Aim of the exercise
In the records below, find every line with the word "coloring" and copy it.

[Data excerpts]
________

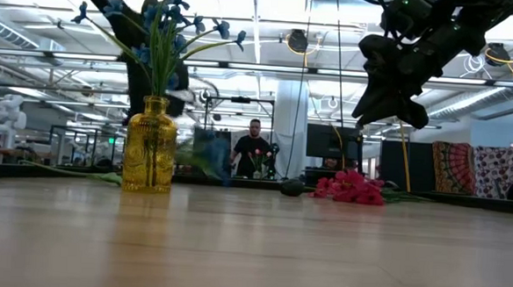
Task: Sort flowers into vase by color
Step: Put the blue flowers into the yellow vase
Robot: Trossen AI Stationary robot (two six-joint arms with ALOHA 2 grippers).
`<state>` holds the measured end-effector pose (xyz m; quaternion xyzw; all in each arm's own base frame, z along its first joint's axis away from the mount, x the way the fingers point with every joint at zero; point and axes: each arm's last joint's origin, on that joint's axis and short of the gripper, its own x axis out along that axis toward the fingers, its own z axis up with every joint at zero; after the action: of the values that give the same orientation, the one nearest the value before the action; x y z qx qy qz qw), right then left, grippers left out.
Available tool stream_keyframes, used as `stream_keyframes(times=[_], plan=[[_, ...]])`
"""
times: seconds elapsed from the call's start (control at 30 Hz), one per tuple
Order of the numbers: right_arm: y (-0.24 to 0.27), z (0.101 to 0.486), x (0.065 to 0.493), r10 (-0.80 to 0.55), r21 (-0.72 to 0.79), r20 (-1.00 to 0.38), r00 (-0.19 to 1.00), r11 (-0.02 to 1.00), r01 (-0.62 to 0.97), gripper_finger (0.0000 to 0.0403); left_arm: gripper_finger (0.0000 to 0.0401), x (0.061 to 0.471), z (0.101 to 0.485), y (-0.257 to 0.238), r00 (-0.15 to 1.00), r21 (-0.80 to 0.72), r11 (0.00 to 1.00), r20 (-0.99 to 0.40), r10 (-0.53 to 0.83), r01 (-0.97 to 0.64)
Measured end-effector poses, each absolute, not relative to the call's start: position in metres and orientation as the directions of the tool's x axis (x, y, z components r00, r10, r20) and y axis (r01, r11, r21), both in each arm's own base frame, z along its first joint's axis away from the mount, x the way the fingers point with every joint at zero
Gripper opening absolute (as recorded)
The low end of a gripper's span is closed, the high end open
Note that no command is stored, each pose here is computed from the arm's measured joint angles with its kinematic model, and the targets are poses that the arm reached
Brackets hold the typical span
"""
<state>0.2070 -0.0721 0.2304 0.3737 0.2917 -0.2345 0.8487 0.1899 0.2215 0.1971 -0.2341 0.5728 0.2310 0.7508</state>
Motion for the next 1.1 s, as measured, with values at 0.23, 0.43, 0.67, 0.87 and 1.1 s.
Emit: stream_keyframes(times=[0.23,0.43,0.67,0.87,1.1], plan=[[-0.064,0.23,0.21,-0.151,0.486,-0.671,0.726,0.651,0.584,0.0083,0.0001,0.165,0.271,0.192,0.393,-0.078,0.706,-0.87,0.296,-0.704],[-0.057,0.23,0.212,-0.128,0.478,-0.671,0.73,0.679,0.558,0.0083,0.0,0.137,0.322,0.154,0.449,-0.073,0.596,-0.732,0.513,-0.8],[-0.052,0.23,0.213,-0.109,0.462,-0.671,0.733,0.712,0.529,0.0083,0.0,0.107,0.363,0.099,0.615,-0.241,0.591,-0.529,0.585,-0.77],[-0.048,0.23,0.214,-0.098,0.45,-0.671,0.735,0.734,0.508,0.0083,0.0,0.082,0.381,0.062,0.708,-0.368,0.605,-0.379,0.596,-0.706],[-0.044,0.23,0.215,-0.082,0.434,-0.67,0.737,0.762,0.48,0.0083,0.0,0.066,0.388,0.036,0.821,-0.483,0.666,-0.28,0.497,-0.568]])
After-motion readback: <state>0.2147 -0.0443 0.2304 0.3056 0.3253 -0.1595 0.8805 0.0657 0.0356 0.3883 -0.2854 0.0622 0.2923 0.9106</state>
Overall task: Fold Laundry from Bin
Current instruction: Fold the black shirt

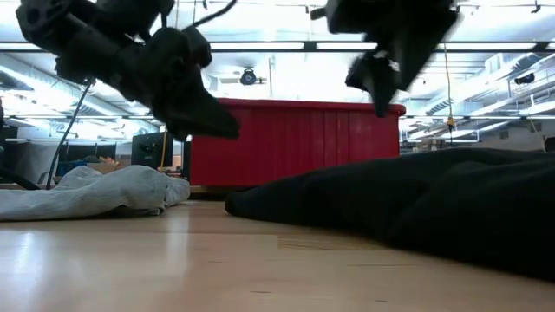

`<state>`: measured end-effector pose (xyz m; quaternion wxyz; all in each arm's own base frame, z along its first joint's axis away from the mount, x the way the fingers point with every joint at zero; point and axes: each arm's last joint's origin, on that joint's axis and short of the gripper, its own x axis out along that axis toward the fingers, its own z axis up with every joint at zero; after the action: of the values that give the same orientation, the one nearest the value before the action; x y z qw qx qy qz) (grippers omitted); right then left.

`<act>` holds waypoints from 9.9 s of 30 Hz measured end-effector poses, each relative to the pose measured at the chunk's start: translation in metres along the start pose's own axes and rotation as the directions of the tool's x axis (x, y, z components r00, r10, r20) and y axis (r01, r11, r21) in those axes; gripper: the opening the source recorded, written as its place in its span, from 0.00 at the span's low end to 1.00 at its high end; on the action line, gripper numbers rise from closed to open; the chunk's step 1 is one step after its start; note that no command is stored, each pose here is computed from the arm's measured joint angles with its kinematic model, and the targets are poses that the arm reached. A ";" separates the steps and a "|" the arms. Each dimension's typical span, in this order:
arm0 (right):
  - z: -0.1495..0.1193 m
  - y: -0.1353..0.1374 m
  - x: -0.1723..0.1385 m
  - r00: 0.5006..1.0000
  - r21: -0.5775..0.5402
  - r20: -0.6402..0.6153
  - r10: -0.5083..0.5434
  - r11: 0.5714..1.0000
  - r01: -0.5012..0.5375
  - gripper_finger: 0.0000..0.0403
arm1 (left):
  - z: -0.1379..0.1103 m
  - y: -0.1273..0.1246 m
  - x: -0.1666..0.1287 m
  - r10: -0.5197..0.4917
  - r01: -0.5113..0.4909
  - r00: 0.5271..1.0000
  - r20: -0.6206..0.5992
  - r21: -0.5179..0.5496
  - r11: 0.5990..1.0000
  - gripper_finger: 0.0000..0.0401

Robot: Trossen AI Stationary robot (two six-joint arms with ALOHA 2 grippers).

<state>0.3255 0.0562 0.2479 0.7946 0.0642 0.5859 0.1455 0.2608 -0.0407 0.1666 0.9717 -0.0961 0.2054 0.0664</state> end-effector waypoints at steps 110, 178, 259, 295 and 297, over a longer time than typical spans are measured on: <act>-0.055 0.066 -0.008 0.565 0.083 0.708 -0.424 0.845 0.529 0.47 | 0.102 -0.027 -0.001 -0.223 0.278 0.959 -0.173 0.442 0.853 0.00; -0.028 0.153 -0.150 0.851 -0.469 0.525 0.027 0.843 0.262 0.04 | 0.092 -0.043 0.047 -0.369 0.363 0.929 -0.010 0.203 0.909 0.38; -0.002 0.081 -0.065 0.772 -0.329 0.633 -0.058 0.882 0.336 0.08 | 0.112 -0.051 0.008 -0.598 0.575 0.800 -0.043 0.340 0.744 0.03; 0.011 -0.016 0.030 0.957 -0.319 0.200 -0.209 0.910 0.266 0.47 | 0.028 -0.084 -0.095 -0.298 0.335 0.477 -0.827 -0.143 0.931 0.05; 0.009 -0.022 0.032 0.954 -0.307 0.198 -0.224 0.910 0.277 0.47 | 0.027 -0.086 -0.096 -0.294 0.338 0.480 -0.827 -0.135 0.931 0.05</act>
<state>0.3464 0.0457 0.2155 0.8501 -0.1348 0.4914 0.1329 0.1985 -0.1272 0.2446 0.7522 -0.1295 0.6228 -0.1720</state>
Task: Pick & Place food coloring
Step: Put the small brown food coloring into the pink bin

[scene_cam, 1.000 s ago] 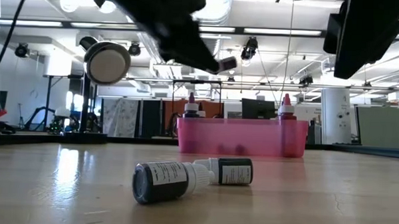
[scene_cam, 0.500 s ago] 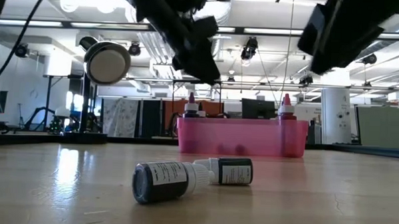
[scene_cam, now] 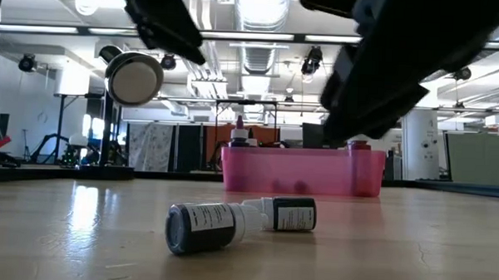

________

Result
Task: Pick & Place food coloring
Step: Put the small brown food coloring into the pink bin

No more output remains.